Calgary Herald

Six added to practice roster on Tuesday

- SCOTT FISHER

Nick Arbuckle, it appears, is woefully unprepared. Not as a player. The new Calgary Stampeders quarterbac­k has all the tools head coach Dave Dickenson is looking to see.

But he may have underestim­ated what a Canadian fall/winter feels like.

“It’s my first time in Canada,” Arbuckle said after joining the club’s practice roster on Tuesday.

“It’s a little bit different than Georgia was, that’s for sure. “I don’t even own a jacket.” That may have changed by the end of the day.

But, despite a biting breeze during Tuesday’s workout, Arbuckle was all smiles after throwing a few balls.

He was among six players — all internatio­nals — added by the Stamps on Tuesday as CFL practice rosters expanded from 10 to 15 players.

Also joining the practice roster are receiver Devonte Robinson, defensive back Joel Ross and defensive linemen Perez Ford, Josh Francis and Jason Neill.

Of course, none of the new additions will be in the lineup when the Stamps visit the Hamilton TigerCats on Saturday (2 p.m., TSN/ News Talk 770).

But they’ll get a chance to compete for reps down the road.

The six-foot-one, 215-pound Arbuckle, who spent time with the NFL’s Pittsburgh Steelers, initially got the Stamps’ attention at an offseason camp in Florida.

“I went to the IMG camp in Florida,” Arbuckle said. “They had been talking to me before and invited me out there. That was my first opportunit­y to be with the coaches.

“(The Stamps) wanted me to come up for training camp in May but the Steelers signed me on draft day. So because I was part of their OTAs, I wasn’t able to come here.”

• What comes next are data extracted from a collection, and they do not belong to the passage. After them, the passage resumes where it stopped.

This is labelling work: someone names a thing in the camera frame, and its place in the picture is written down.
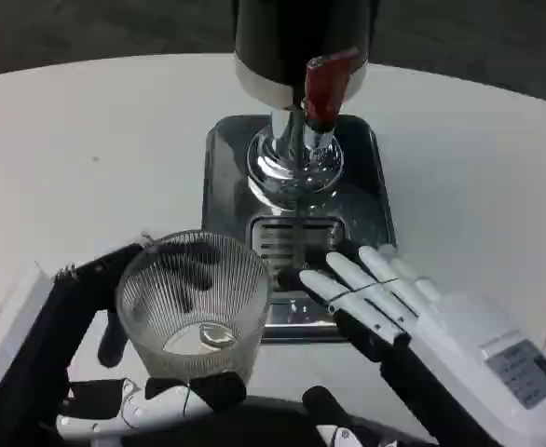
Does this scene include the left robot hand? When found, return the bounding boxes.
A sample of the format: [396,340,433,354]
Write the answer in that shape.
[0,240,249,447]

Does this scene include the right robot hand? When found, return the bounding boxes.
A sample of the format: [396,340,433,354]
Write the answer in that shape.
[277,242,546,447]

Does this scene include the clear ribbed glass cup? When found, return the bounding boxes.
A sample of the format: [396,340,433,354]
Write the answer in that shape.
[115,230,273,379]

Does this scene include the steel drip tray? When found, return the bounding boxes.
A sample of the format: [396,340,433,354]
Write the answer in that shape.
[200,113,398,346]

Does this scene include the black robot torso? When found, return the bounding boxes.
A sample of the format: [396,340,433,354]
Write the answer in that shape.
[126,394,442,447]

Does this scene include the slotted drip tray grid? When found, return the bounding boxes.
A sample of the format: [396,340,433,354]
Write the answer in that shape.
[249,215,347,293]

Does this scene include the black drink dispenser chrome stand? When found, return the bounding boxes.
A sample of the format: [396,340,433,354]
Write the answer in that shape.
[233,0,373,207]

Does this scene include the red tap handle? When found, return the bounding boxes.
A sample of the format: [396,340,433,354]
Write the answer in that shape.
[302,47,362,132]

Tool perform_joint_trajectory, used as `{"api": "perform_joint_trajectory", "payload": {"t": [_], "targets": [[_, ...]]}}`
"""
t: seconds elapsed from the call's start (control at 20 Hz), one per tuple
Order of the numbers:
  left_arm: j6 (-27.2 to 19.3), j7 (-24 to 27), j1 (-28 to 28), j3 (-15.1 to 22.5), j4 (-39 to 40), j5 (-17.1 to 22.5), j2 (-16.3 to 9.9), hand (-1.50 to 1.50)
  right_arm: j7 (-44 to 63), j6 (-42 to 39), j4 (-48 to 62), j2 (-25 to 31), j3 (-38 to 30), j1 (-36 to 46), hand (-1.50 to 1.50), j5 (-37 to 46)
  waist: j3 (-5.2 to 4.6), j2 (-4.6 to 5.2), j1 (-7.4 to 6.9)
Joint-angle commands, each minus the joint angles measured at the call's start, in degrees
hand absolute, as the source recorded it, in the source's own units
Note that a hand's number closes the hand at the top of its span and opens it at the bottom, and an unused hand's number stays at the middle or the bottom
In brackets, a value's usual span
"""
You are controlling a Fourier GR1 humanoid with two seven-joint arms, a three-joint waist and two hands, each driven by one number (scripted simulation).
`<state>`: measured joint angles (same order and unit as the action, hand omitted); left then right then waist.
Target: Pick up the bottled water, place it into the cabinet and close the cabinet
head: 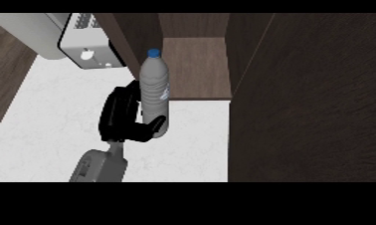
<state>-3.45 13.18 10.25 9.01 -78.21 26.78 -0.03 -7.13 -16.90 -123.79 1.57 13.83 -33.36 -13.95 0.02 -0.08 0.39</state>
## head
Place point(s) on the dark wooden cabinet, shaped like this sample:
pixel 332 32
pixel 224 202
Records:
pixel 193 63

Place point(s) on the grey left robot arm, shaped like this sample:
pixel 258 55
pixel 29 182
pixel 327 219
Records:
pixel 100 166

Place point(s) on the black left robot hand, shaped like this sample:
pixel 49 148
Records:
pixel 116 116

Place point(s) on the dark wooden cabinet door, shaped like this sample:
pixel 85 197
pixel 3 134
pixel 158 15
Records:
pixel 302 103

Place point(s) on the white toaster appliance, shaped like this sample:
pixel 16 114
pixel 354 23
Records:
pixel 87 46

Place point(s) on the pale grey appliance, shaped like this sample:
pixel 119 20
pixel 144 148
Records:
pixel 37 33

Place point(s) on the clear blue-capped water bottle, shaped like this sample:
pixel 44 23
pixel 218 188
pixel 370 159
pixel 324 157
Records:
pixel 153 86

Joining a new team with a new playbook in a foreign league twothirds of the way through a season sounds like an arduous task.

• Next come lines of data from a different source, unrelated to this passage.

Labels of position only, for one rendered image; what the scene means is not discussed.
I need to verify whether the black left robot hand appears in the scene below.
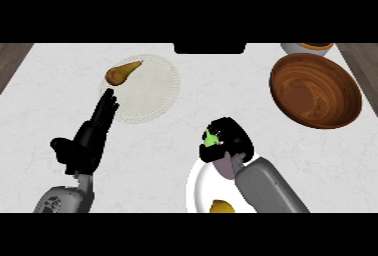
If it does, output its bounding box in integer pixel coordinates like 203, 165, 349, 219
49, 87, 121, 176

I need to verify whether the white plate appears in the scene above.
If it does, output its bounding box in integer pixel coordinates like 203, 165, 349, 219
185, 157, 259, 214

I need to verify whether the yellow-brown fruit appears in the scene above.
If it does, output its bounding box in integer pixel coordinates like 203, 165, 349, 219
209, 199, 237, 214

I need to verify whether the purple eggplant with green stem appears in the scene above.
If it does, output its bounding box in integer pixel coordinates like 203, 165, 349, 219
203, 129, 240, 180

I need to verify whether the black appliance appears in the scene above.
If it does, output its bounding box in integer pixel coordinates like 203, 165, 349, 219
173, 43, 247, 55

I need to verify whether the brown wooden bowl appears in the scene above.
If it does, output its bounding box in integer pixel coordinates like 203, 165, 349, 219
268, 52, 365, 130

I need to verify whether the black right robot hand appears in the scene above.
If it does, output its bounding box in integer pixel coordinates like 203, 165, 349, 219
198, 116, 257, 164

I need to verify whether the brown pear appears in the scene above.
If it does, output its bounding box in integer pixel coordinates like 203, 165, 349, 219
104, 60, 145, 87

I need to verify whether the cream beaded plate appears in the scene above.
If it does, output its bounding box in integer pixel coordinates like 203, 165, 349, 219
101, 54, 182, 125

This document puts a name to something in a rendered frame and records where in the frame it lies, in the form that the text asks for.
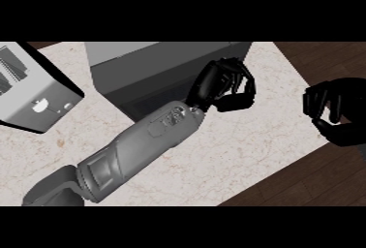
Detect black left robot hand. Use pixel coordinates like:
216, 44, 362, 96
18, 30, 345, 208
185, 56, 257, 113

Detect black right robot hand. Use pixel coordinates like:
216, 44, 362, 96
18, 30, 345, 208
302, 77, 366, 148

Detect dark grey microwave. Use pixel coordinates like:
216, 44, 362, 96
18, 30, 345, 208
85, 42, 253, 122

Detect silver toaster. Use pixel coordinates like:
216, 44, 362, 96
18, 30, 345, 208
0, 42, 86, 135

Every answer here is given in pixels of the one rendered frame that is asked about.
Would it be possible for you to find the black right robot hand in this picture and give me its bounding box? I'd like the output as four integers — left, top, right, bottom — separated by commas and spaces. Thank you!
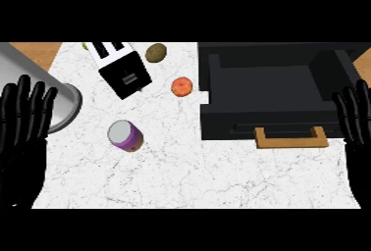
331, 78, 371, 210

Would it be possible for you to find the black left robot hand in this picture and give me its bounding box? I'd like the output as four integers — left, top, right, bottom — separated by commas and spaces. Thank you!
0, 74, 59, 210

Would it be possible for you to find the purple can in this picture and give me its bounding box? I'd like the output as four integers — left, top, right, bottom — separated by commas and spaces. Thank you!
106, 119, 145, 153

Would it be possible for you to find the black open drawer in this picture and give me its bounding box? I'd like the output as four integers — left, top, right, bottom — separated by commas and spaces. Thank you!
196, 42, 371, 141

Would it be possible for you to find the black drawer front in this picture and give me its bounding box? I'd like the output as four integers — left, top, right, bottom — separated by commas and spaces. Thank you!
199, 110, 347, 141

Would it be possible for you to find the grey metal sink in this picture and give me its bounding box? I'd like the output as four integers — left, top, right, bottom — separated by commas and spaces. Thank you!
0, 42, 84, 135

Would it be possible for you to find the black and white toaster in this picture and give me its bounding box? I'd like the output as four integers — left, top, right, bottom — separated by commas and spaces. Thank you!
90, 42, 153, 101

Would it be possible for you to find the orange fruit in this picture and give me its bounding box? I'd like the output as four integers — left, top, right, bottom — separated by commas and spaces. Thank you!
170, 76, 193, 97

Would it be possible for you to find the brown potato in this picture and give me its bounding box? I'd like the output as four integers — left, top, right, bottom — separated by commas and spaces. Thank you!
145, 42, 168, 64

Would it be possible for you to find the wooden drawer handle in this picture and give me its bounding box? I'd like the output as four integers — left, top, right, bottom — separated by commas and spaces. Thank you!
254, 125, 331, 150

“It’s a fun challenge because I’ve always loved the mental aspect of the game,” the 22-year-old said. “It’s why I chose to play quarterbac­k when I was younger.

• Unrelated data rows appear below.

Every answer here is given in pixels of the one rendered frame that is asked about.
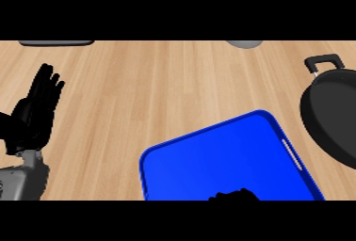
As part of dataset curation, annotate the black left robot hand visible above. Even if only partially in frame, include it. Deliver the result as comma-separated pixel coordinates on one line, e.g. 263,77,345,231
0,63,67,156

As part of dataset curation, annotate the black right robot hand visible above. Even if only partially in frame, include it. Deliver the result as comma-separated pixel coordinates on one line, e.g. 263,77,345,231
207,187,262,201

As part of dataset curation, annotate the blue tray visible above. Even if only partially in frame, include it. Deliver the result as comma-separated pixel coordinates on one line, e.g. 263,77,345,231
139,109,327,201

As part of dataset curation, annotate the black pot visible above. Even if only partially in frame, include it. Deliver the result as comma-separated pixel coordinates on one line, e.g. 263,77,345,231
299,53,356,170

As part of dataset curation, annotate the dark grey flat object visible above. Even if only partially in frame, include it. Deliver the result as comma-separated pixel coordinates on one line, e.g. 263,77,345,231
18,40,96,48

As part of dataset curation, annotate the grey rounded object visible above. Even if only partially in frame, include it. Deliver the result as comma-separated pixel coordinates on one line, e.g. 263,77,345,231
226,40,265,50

“I like the thinking and the X’s and O’s that goes behind it.”

It can take a while for an American quarterbac­k to get comfortabl­e with the Canadian game and all its quirks.

“With the Canadian game being a little different than the NFL game, with the extra guy on the field and the motions, there’s a lot of new schematics and concepts.

“In American football, I’ve been doing the same stuff from high school all the way to the Steelers.

“Here, this is the first time actually seeing the new coverages so it’s fun to learn. It’s something I don’t mind losing sleep over late at night.”

But, not knowing a whole bunch about the CFL, Arbuckle started to study once he received the invite to the IMG camp.

Which wasn’t a big deal for the cerebral pivot. Arbuckle played two seasons at Georgia State and was named an all-conference player as well as student athlete of the year.

“I kinda got a feel for what the offence did at IMG,” said Arbuckle, who set a Sun Belt record with 4,368 passing yards in 2015.

“But we were going mostly off of cards, so we weren’t given a playbook to learn.

“The terminolog­y of the offence is what I started to pick up when I got the playbook (on Monday night).”